__The problem__
Each line that includes "white" must be copied from the records.

(Dataset entries)
________________
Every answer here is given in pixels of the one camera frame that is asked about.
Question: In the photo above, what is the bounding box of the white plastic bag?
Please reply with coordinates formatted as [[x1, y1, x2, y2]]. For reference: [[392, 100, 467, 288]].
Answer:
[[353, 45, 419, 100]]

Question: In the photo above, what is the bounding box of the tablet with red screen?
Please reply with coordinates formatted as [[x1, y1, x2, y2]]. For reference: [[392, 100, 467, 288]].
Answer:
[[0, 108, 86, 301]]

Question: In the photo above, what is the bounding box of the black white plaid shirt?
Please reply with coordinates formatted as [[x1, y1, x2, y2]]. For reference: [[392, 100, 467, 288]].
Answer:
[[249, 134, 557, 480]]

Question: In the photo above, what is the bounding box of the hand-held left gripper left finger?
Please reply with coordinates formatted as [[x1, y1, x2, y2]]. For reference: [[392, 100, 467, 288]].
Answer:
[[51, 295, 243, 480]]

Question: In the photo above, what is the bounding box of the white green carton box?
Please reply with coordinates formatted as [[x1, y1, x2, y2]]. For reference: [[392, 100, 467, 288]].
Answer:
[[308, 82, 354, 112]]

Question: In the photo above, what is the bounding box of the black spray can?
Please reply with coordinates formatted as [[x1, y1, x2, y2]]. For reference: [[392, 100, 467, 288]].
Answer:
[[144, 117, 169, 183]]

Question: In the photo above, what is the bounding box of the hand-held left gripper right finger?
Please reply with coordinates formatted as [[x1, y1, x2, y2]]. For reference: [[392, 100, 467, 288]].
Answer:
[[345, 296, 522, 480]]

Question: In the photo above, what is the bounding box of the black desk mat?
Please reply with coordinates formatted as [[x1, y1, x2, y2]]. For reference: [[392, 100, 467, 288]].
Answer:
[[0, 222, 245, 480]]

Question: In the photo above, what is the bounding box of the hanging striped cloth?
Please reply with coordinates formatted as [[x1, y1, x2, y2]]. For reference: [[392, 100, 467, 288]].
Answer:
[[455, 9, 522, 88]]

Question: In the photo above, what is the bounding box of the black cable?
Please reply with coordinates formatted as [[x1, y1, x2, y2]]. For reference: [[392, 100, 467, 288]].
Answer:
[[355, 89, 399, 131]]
________________
__Completed exercise__
Question: In the photo above, what is the bounding box of the white plastic bag?
Question: In the photo above, what is the bounding box of the black white plaid shirt?
Question: In the photo above, what is the bounding box of the white green carton box?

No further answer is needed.